I have had the great pleasure and privilege to reread all 12 issues of Welcome to Tranquility in the last week, and coupled with my recent reading of Secret Six and Villains United, I can say without a doubt that bringing forward the humanity of otherwise inhuman characters is Ms. Simone’s forte. And who is more inhuman than the Woman born not of woman but of the very Earth itself? Not even the alien from Krypton can claim such a difference, particularly as it is Clark Kent who is the real person rather than the mask. In these recent issues, Ms. Simone offers a new glimpse into the humanity of the Amazon and this does not rely on her employment (as evidenced when Etta Candy begs her not to return to the Taco Whiz in issue #20) or her romantic life.

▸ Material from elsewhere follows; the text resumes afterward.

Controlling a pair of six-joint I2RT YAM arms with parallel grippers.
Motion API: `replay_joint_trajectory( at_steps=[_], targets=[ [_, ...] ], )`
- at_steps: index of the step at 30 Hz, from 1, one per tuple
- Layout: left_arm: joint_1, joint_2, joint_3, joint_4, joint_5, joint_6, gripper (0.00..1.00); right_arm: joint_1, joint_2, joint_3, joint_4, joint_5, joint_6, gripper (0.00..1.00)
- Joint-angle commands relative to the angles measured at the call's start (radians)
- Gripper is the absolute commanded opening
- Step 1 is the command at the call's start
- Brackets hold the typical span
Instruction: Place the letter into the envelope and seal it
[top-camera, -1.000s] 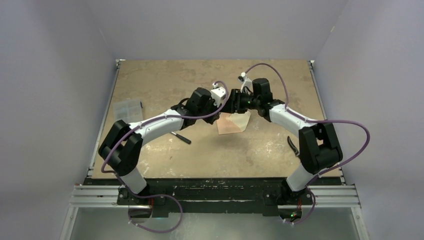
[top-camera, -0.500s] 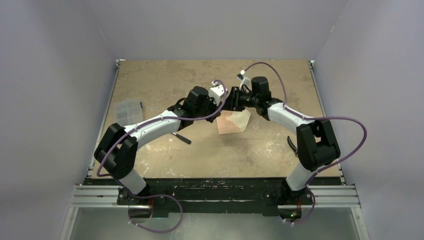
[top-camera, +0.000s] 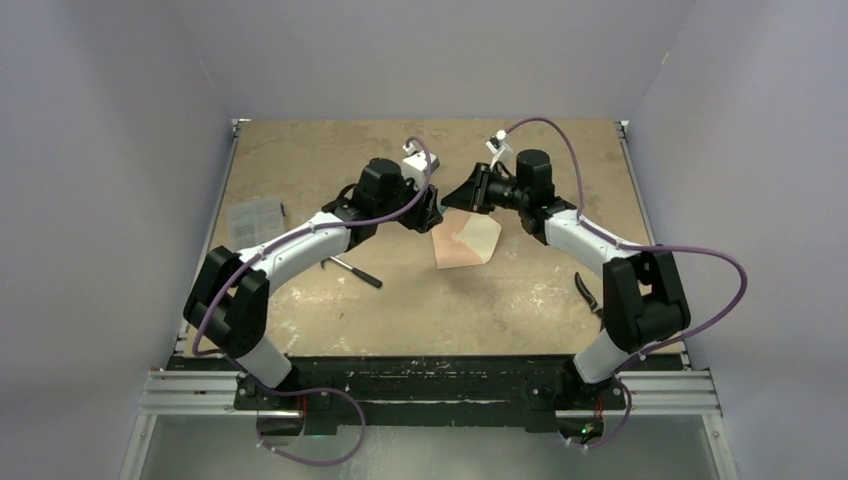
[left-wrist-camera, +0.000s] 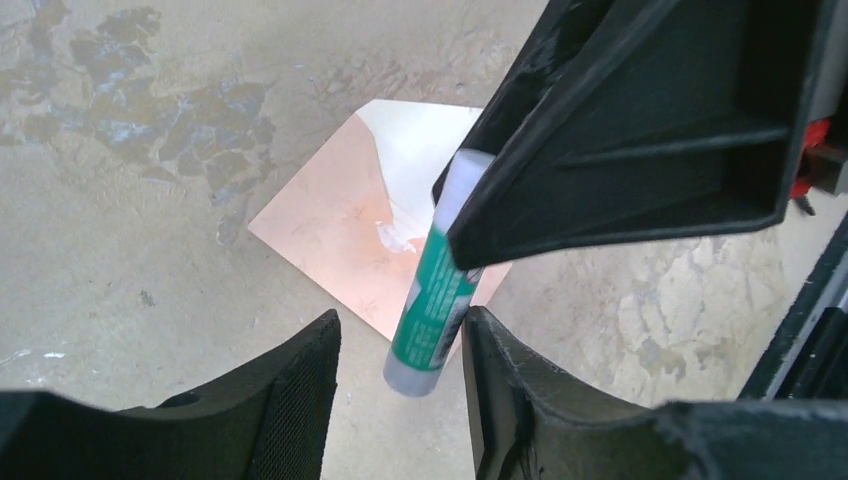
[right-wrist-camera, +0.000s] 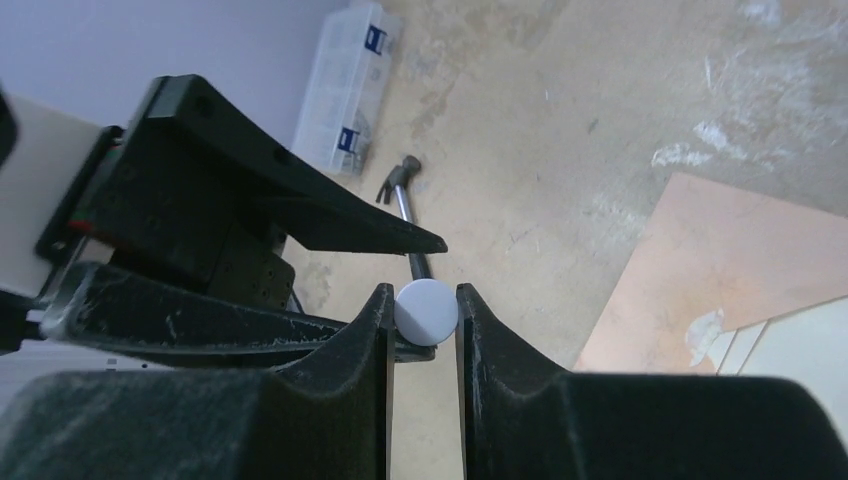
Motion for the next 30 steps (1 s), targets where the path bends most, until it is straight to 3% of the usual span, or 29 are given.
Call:
replay_joint_trajectory(
  at_steps=[1, 6, 12, 15, 17, 20, 26, 30],
  targets=[
    [0.029, 0.017, 0.058, 0.028, 0.132, -0.063, 0.46, -0.037, -0.058, -0.024, 0.163, -0.053, 0.071, 0.08],
    [0.037, 0.057, 0.074, 0.096, 0.254, -0.058, 0.4, -0.037, -0.03, -0.017, 0.158, -0.077, 0.066, 0.09],
    [0.037, 0.098, 0.104, 0.103, 0.277, -0.046, 0.39, -0.037, -0.008, 0.009, 0.145, -0.109, 0.049, 0.1],
    [0.037, 0.092, 0.103, 0.108, 0.278, -0.025, 0.21, -0.039, -0.002, 0.011, 0.126, -0.127, 0.049, 0.11],
    [0.039, 0.084, 0.095, 0.114, 0.279, -0.009, 0.17, -0.04, 0.0, 0.021, 0.103, -0.133, 0.034, 0.11],
    [0.043, 0.091, 0.108, 0.087, 0.294, 0.004, 0.19, -0.042, 0.011, 0.046, 0.054, -0.142, 0.007, 0.13],
    [0.046, 0.086, 0.111, 0.08, 0.278, -0.004, 0.36, -0.042, 0.017, 0.061, 0.007, -0.147, -0.015, 0.15],
    [0.05, 0.087, 0.111, 0.096, 0.29, -0.015, 0.35, -0.042, 0.02, 0.064, -0.003, -0.147, -0.017, 0.15]
  ],
)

Rather, it is solely rooted in Diana’s internal questioning, in her quest to understand herself and how she is changing in the face of her actions, of the world, and of the loss of her traditions, her gods, her beliefs, and her mother.

Or, as Diana asks with a question laden with a myriad of implications and possibilities, “What is it that I am becoming?”


SallyP said...

Hear, hear!

Amy Reads said...

Hi Sally,
Hear, hear!


Mana G said...

As always, you express your views with a beauty and elegance I can only stand back and admire. (And envy.) Your thoughts on Wonder Woman are so well thought-out and expressed that I may end up re-examining who "my" Wonder Woman is, after all. (Darn you!)

Amy Reads said...

Hi Mana,
As always, you express your views with a beauty and elegance I can only stand back and admire. (And envy.) Your thoughts on Wonder Woman are so well thought-out and expressed that I may end up re-examining who "my" Wonder Woman is, after all. (Darn you!)

Thank you, Friend, for your kind words! I think Gail Simone is writing the Wonder Woman for my generation: the one that grew up with WW and is now growing older with her.